Lido, the top liquid staking provider, is ruffling feathers in the Ethereum community by seeking to expand its dominance despite already commanding nearly one-third of the staked Ether supply.
Lido tokenholders are considering a proposal to introduce a tiered profit-sharing program to incentivize partnerships with other web3 communities. The program would replace Lido’s previous rewards-sharing system, which the proposal’s author, Frontalpha, says is “too easily abused for short-term gain” since the protocol activated staked Ether withdrawals.
“This proposal is for a tiered rewards-share program that offers a percentage of the DAO’s 5% share of staking rewards to participants who stake ETH using Lido,” wrote Frontalpha. The proposal outlines fixed-terms and capped limited rewards, gradual payouts, and mechanisms to identify abuse of the rewards program.
Lido’s revenue-sharing proposal has drawn strong criticism from decentralization advocates who fear that further increasing Lido’s dominance over the staking sector could pose a threat to the health and security of the Ethereum network.
“Lido continues to try to mercilessly expand their control of Ethereum stake – doing the opposite of what Vitalik Buterin asked for and cutting their fees to expand control,” tweeted Jasper_ETH, a community member of Rocket Pool, a competing liquid staking protocol. “They’re already at 33%, why cut the 10% fee to gain more power?”
Last month, Vitalik Buterin, Ethereum’s chief scientist and co-founder, recommended that no single staking pool control more than 15% of the network’s validators. Buterin added that pools should increase their fees to incentivize validators to stake elsewhere if they are above the 15% threshold.
Liquid Staking
Lido is a staking collective spanning an ecosystem of independent validators. Users staking Ether and other Proof of Stake tokens with Lido receive 90% of the staking rewards generated from their ETH, with node operators and the Lido DAO Treasury taking 5% each. Lido issues the liquid staking token (LST), stETH, allowing users to enter and exit staking positions without operating nodes themselves.
According to Dune Analytics, Ethereum’s staking ecosystem comprises 23M Ether and 724,077 validators. Lido commands nearly 7.4M ETH – 32% of the staked supply – and comprises 230,000 validators, 31.8% of the network’s total.

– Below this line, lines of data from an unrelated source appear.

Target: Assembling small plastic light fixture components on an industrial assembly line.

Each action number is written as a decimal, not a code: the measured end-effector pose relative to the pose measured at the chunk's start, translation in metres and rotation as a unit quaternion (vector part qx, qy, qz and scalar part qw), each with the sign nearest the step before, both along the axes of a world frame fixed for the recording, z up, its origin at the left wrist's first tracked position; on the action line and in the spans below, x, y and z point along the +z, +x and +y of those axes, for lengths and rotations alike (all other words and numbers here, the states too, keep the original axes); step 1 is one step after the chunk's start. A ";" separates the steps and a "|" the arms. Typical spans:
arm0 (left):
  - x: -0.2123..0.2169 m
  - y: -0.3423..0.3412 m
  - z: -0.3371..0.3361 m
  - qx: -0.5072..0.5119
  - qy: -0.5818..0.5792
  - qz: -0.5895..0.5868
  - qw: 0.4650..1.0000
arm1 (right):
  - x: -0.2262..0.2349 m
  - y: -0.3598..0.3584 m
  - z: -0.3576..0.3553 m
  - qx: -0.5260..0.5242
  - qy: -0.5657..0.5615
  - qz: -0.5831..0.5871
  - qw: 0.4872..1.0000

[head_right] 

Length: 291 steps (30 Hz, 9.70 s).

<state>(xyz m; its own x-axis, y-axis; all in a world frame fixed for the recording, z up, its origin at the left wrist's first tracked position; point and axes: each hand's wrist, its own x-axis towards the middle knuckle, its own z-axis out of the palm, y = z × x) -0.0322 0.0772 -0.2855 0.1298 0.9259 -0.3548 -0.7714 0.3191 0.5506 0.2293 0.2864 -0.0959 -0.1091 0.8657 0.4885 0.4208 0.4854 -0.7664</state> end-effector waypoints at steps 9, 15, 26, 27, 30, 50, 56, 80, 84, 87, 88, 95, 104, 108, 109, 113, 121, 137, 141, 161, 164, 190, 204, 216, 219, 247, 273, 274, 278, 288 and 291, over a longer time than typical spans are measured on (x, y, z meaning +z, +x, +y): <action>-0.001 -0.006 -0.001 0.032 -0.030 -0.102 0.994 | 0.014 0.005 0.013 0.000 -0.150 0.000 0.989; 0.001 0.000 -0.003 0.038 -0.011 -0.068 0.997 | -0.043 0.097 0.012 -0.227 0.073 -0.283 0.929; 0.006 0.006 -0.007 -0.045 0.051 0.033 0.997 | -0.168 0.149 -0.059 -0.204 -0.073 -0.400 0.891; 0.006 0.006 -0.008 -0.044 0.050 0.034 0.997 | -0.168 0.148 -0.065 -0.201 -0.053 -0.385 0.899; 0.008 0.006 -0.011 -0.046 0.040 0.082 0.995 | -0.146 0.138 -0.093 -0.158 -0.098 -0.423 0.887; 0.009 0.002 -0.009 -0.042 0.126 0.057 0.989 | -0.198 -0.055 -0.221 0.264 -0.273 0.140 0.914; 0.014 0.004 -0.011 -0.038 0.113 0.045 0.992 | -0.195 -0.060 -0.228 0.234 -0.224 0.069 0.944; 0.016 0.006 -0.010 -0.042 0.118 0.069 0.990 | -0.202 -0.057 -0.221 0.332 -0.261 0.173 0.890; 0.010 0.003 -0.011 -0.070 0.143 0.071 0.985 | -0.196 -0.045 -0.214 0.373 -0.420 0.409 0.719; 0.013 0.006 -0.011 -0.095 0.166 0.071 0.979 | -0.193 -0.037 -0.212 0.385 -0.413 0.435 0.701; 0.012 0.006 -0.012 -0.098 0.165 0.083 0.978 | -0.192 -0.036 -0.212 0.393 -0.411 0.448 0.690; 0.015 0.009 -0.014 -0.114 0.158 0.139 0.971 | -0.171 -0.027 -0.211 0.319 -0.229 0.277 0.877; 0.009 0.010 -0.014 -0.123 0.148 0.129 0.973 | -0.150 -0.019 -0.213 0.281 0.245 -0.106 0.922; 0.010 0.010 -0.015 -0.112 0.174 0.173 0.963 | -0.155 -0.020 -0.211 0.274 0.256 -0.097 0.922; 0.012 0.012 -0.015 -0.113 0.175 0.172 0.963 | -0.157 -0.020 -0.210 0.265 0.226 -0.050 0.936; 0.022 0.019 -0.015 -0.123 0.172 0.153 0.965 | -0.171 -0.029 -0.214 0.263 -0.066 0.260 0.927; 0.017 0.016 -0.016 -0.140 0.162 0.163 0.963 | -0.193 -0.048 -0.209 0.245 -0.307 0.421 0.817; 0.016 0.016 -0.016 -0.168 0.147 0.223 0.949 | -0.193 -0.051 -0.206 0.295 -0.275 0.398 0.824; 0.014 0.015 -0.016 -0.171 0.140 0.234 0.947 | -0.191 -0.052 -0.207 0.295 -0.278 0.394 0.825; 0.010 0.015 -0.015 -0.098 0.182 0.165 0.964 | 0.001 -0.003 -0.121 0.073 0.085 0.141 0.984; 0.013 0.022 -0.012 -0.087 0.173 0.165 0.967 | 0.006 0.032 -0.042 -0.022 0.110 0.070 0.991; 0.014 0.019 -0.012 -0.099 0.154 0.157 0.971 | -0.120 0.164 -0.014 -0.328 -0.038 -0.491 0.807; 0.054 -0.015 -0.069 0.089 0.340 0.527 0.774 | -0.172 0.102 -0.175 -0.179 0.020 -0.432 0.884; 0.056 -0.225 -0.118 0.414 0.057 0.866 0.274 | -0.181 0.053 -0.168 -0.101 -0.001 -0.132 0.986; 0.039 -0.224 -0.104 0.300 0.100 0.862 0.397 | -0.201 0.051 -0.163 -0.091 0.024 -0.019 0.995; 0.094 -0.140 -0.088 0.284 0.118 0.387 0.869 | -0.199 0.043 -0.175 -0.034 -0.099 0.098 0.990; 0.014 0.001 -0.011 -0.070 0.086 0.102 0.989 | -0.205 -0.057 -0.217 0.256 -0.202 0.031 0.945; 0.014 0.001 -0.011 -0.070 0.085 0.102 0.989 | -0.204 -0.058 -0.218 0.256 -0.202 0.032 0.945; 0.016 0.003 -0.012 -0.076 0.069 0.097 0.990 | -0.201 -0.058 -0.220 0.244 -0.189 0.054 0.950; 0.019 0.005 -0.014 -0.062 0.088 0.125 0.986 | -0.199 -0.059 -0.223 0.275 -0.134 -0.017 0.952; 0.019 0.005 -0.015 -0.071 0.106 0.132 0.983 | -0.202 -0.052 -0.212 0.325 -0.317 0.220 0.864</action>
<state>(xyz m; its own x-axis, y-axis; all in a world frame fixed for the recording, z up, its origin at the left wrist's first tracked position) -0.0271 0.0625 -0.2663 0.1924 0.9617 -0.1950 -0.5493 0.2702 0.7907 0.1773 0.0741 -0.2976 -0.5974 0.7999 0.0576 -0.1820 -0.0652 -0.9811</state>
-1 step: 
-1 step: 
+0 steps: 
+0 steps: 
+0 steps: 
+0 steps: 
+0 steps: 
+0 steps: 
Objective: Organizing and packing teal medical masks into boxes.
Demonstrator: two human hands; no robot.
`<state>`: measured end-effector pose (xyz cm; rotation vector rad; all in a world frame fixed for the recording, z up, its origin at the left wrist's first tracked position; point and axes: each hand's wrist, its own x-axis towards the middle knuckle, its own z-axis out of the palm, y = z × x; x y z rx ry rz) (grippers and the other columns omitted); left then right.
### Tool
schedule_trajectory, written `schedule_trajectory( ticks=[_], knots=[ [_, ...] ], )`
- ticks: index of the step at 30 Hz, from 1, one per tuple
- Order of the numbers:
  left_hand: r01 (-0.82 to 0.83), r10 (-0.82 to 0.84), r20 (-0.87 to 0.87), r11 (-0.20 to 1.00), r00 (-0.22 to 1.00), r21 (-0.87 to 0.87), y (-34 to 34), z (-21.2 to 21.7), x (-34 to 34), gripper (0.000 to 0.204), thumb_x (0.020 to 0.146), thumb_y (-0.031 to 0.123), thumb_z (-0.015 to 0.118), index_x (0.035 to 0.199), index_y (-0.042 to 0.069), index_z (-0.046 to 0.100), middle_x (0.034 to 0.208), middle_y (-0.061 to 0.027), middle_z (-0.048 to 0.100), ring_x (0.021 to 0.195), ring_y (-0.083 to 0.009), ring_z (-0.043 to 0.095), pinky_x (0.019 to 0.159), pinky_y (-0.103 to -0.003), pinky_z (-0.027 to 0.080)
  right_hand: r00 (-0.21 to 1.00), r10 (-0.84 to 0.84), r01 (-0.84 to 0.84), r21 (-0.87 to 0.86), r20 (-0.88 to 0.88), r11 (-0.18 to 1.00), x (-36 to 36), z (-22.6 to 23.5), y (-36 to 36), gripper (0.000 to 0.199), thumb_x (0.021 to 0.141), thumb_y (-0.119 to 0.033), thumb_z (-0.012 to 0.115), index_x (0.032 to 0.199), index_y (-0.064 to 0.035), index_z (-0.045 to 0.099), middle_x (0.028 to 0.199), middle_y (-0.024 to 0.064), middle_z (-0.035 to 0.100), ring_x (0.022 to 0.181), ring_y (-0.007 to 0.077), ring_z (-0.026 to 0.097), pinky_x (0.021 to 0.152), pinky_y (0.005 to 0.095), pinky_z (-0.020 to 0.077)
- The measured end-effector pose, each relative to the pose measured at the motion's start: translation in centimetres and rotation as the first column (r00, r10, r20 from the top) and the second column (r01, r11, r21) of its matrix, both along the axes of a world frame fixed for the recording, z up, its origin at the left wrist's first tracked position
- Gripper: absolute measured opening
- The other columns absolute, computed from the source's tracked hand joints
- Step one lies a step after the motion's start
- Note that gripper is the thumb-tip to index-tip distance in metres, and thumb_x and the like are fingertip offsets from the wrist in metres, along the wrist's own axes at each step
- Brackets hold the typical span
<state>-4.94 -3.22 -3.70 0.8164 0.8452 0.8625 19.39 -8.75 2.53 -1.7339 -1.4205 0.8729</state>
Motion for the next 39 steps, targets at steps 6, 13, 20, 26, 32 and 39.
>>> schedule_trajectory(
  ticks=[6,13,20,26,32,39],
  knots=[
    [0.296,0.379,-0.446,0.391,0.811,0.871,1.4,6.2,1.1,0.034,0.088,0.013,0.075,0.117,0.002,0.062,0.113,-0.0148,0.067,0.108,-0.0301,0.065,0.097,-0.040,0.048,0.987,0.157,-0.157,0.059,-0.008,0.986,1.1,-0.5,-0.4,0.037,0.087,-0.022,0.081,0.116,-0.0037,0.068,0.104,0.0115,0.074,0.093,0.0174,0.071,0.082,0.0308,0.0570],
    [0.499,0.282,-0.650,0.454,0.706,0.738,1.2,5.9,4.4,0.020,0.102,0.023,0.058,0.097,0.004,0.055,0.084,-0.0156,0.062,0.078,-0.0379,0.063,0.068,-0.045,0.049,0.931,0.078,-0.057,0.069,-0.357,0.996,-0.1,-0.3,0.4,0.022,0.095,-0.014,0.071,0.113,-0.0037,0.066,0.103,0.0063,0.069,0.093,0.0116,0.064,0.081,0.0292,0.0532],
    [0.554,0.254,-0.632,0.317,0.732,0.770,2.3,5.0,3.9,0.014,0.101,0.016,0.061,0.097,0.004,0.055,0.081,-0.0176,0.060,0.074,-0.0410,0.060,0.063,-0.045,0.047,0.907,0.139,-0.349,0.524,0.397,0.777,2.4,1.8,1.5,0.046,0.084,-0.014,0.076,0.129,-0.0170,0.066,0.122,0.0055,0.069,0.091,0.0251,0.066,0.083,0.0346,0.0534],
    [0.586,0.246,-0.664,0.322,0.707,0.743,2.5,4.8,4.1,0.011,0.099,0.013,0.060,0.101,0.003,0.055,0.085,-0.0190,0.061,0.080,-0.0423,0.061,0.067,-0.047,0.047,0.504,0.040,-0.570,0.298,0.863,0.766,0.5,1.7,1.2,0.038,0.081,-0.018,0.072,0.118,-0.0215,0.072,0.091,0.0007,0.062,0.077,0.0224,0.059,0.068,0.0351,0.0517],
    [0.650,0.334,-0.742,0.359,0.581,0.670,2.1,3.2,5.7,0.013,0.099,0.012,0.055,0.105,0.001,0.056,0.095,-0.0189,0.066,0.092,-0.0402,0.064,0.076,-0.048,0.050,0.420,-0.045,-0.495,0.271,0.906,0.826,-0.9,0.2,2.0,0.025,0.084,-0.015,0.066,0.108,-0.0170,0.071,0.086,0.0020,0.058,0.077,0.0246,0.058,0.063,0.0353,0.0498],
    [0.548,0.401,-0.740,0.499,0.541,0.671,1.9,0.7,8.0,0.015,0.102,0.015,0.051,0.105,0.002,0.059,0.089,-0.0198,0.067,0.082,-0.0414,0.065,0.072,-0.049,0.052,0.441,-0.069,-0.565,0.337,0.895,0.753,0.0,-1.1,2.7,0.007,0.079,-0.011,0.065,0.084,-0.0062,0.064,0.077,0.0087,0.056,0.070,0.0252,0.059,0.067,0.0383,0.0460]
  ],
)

Lido is followed by Coinbase with a 9.7% market share, Binance with 5.3%, Figment with 3.5%, and Kraken with 3.4%. Rocket Pool is next with 3.2%.
Following the discussion, Seraphim, a Lido contributor, proposed a strategic alliance between Lido and Mantle. The deal would see 40,000 ETH allocated to stETH from BitDAO’s treasury to bootstrap liquidity across Mantle. BitDAO and Mantle agreed to merge last month.
Lido and Mantle would share revenues generated from the stETH over 12 months as part of the agreement. Seraphim noted the deal would be contingent on Lido governance passing the June 16 proposal.
LSTfi Fuels Lido Dominance
The popularity of stETH within the DeFi ecosystem is further solidifying Lido’s dominance as the LSTfi sector emerges. stETH’s market-leading position makes it the go-to integration for DeFi developers seeking to attract liquid staking liquidity, and also lends credibility from a user perspective.
The growing number of users bridging stETH onto other chains signals the increasing adoption of stETH across DeFi, with the value of bridged stETH increasing from $100M at the start of March to $253M today.